It converts a profiling data file into `pprof.proto`, a format used by [pprof](https://github.com/google/pprof).

```sh
# Convert perf.data in the current directory to pprof.proto format.
$ ./pprof_proto_generator.py
# Show report in pdf format.
$ pprof -pdf pprof.profile

# Show report in html format. To show disassembly, add --tools option like:
#  --tools=objdump:<ndk_path>/toolchains/llvm/prebuilt/linux-x86_64/aarch64-linux-android/bin
# To show annotated source or disassembly, select `top` in the view menu, click a function and
# select `source` or `disassemble` in the view menu.
$ pprof -http=:8080 pprof.profile
```

### gecko_profile_generator.py

Converts `perf.data` to [Gecko Profile
Format](https://github.com/firefox-devtools/profiler/blob/main/docs-developer/gecko-profile-format.md),
a format readable by both the [Perfetto UI](https://ui.perfetto.dev/) and
[Firefox Profiler](https://profiler.firefox.com/).
[View the profile](view_the_profile.md) provides more information on both options.

Usage:

```
# Record a profile of your application
$ ./app_profiler.py -p simpleperf.example.cpp

# Convert and gzip.
$ ./gecko_profile_generator.py -i perf.data | gzip > gecko-profile.json.gz
```

Then open `gecko-profile.json.gz` in https://ui.perfetto.dev/ or
https://profiler.firefox.com/.

### report_sample.py

`report_sample.py` converts a profiling data file into the `perf script` text format output by
`linux-perf-tool`.

This format can be imported into:

- [Perfetto](https://ui.perfetto.dev)
- [FlameGraph](https://github.com/brendangregg/FlameGraph)
- [Flamescope](https://github.com/Netflix/flamescope)
- [Firefox
  Profiler](https://github.com/firefox-devtools/profiler/blob/main/docs-user/guide-perf-profiling.md),
  but prefer using `gecko_profile_generator.py`.
- [Speedscope](https://github.com/jlfwong/speedscope/wiki/Importing-from-perf-(linux))

```sh
# Record a profile to perf.data
$ ./app_profiler.py <args>

# Convert perf.data in the current directory to a format used by FlameGraph.
$ ./report_sample.py --symfs binary_cache >out.perf

$ git clone https://github.com/brendangregg/FlameGraph.git
$ FlameGraph/stackcollapse-perf.pl out.perf >out.folded
$ FlameGraph/flamegraph.pl out.folded >a.svg
```

### stackcollapse.py

`stackcollapse.py` converts a profiling data file (`perf.data`) to [Brendan
Gregg's "Folded Stacks"
format](https://queue.acm.org/detail.cfm?id=2927301#:~:text=The%20folded%20stack%2Dtrace%20format,trace%2C%20followed%20by%20a%20semicolon).

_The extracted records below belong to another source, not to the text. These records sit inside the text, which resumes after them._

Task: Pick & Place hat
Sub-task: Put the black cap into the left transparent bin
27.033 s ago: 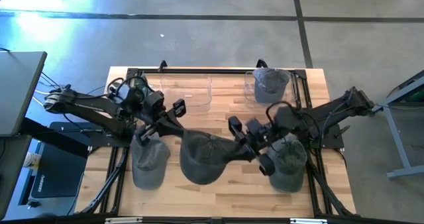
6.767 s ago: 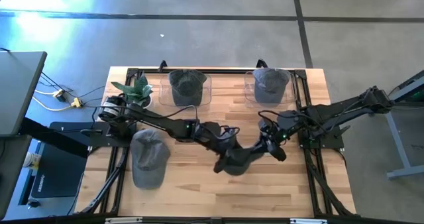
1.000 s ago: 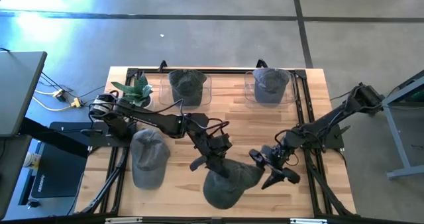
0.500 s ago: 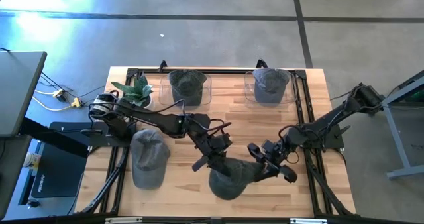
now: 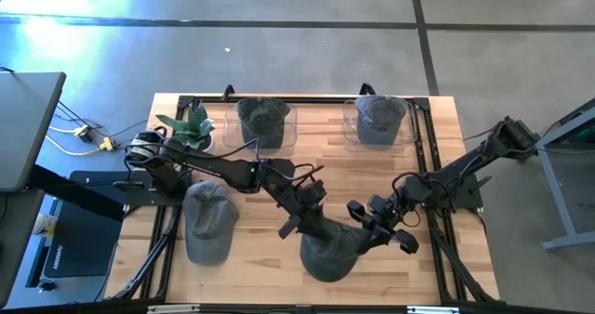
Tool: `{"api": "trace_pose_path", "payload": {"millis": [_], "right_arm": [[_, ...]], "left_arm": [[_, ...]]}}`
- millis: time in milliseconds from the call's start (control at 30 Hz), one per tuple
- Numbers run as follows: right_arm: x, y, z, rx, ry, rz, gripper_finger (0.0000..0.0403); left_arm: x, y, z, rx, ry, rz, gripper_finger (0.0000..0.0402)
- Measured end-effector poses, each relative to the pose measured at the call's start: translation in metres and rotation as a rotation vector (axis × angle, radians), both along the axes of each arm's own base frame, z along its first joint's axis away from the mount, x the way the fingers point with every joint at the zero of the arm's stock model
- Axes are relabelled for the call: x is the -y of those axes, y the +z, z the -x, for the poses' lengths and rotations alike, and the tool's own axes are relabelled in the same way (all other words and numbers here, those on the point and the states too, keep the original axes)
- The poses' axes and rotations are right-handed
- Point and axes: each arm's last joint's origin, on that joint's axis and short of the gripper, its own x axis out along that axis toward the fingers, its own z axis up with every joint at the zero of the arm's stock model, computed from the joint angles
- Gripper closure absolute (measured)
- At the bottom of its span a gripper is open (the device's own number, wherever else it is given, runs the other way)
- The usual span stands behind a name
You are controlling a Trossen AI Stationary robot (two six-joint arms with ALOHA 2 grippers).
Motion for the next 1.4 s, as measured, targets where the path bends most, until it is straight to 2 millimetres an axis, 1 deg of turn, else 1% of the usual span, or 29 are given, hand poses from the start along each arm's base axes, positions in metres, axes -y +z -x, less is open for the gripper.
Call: {"api": "trace_pose_path", "payload": {"millis": [133,233,333,400,500,567,667,800,900,1167,1300,1400], "right_arm": [[0.0,0.0,0.0,0.007,-0.003,0.007,0.0397],[0.0,0.0,0.0,0.0,-0.001,0.0,0.0394],[0.0,0.0,0.0,-0.008,0.016,-0.008,0.0399],[-0.001,0.001,0.001,-0.028,0.059,-0.039,0.0399],[-0.002,0.004,0.003,-0.051,0.114,-0.085,0.0395],[-0.002,0.004,0.003,-0.042,0.121,-0.086,0.0398],[-0.001,0.004,0.003,-0.023,0.102,-0.072,0.0399],[-0.001,0.005,0.002,-0.019,0.078,-0.075,0.0397],[-0.001,0.006,0.002,0.001,0.073,-0.069,0.04],[0.004,0.006,0.0,0.014,0.031,-0.069,0.0399],[0.007,0.006,-0.002,0.015,0.018,-0.069,0.0397],[0.007,0.007,-0.002,0.018,0.017,-0.07,0.0394]], "left_arm": [[0.001,0.002,-0.001,0.048,-0.031,0.01,0.0258],[0.003,0.002,0.0,0.059,-0.117,0.013,0.0245],[0.004,0.003,0.001,0.066,-0.172,0.016,0.0251],[0.005,0.004,0.002,0.055,-0.217,0.037,0.0261],[0.009,0.011,0.006,0.083,-0.317,0.081,0.0281],[0.009,0.016,0.007,0.122,-0.335,0.092,0.0294],[0.008,0.018,0.007,0.129,-0.296,0.11,0.031],[0.006,0.018,0.004,0.088,-0.198,0.154,0.0312],[0.006,0.017,0.003,0.092,-0.172,0.158,0.0302],[0.003,0.015,-0.002,0.092,-0.018,0.177,0.0246],[0.003,0.016,-0.002,0.099,0.018,0.183,0.0241],[0.003,0.017,-0.002,0.109,0.017,0.185,0.0247]]}}
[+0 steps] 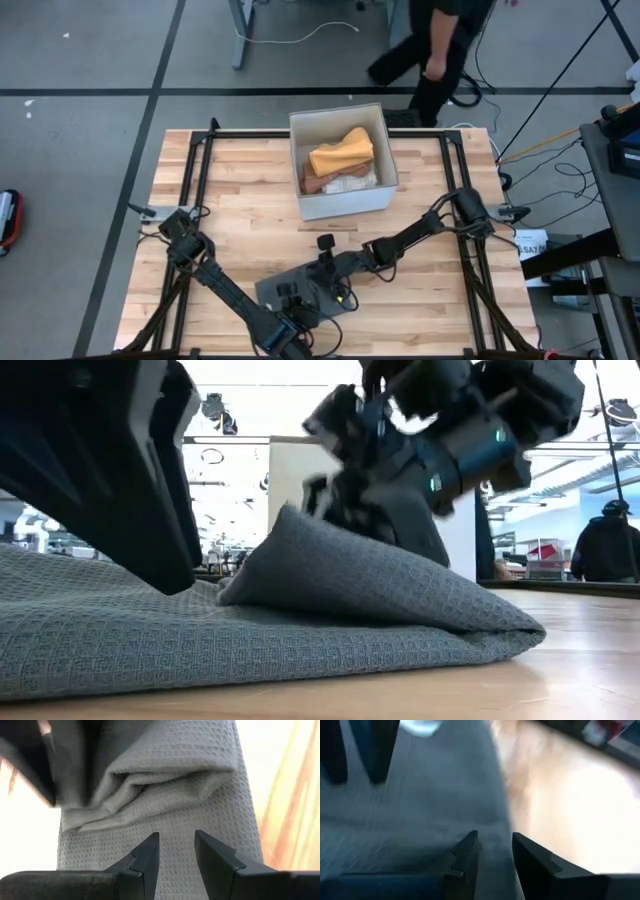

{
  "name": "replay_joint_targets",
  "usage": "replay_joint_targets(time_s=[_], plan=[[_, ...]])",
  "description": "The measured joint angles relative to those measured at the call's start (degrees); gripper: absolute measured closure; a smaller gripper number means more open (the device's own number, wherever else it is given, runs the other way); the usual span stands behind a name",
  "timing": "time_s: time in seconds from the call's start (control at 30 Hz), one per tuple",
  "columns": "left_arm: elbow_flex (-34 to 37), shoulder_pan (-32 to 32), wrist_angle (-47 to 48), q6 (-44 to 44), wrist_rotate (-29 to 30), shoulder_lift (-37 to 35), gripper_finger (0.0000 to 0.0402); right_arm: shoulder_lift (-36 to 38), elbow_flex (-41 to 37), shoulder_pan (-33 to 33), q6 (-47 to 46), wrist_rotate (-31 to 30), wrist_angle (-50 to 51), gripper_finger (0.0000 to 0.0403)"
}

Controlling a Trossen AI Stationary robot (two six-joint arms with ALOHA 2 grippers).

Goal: Fold towel
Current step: Fold the orange towel

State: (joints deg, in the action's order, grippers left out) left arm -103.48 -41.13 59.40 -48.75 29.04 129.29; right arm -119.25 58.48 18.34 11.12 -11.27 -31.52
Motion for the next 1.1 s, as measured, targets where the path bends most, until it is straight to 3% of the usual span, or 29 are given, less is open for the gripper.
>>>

Folded Stacks are lines of semicolon-delimited stack frames, root to leaf,
followed by a count of events sampled in that stack, e.g.:

```
BusyThread;__start_thread;__pthread_start(void*);java.lang.Thread.run 17889729
```

All similar stacks are aggregated and sample timestamps are unused.

Folded Stacks format is readable by:

- The [FlameGraph](https://github.com/brendangregg/FlameGraph) toolkit
- [Inferno](https://github.com/jonhoo/inferno) (Rust port of FlameGraph)
- [Speedscope](https://speedscope.app/)

Example:

```sh
# Record a profile to perf.data
$ ./app_profiler.py <args>

# Convert to Folded Stacks format
$ ./stackcollapse.py --kernel --jit | gzip > profile.folded.gz

# Visualise with FlameGraph with Java Stacks and nanosecond times
$ git clone https://github.com/brendangregg/FlameGraph.git
$ gunzip -c profile.folded.gz \
    | FlameGraph/flamegraph.pl --color=java --countname=ns \
    > profile.svg
```

### report_etm.py

`report_etm.py` generates instruction trace from profiles recorded with the `cs-etm` event.

Example use:

```sh
# Record userspace-only trace of /bin/true.
$ ./app_profiler.py -r "-e cs-etm:u" -nb -cmd /bin/true
# Download binaries to use while decoding the trace.
$ ./binary_cache_builder.py --every
# Generate instruction trace.
$ ./report_etm.py
```

### report_fuchsia.py

`report_fuchsia.py` generates [Fuchsia Trace](https://fuchsia.dev/fuchsia-src/reference/tracing/trace-format)
from ETM trace with timestamps that can be viewed with [Perfetto](https://ui.perfetto.dev/) or on
[https://magic-trace.org/](https://magic-trace.org/). The trace shows how the stack changes as time
progresses. This is not always easy to do, and the script might fumble on traces where the stack is
changed in unusual ways.

It can be used like this:

```sh
# Record userspace-only trace of /bin/true with timestamps.
$ ./app_profiler.py -r "-e cs-etm:u --record-timestamp" -nb -cmd /bin/true
# Download binaries to use while decoding the trace.
$ ./binary_cache_builder.py --every
# Generate instruction trace.
$ ./report_fuchsia.py
```

Make sure that `--record-timestamp` is used when recording the trace on the device. Without
timestamps, `report_fuchsia.py` will generate an empty trace.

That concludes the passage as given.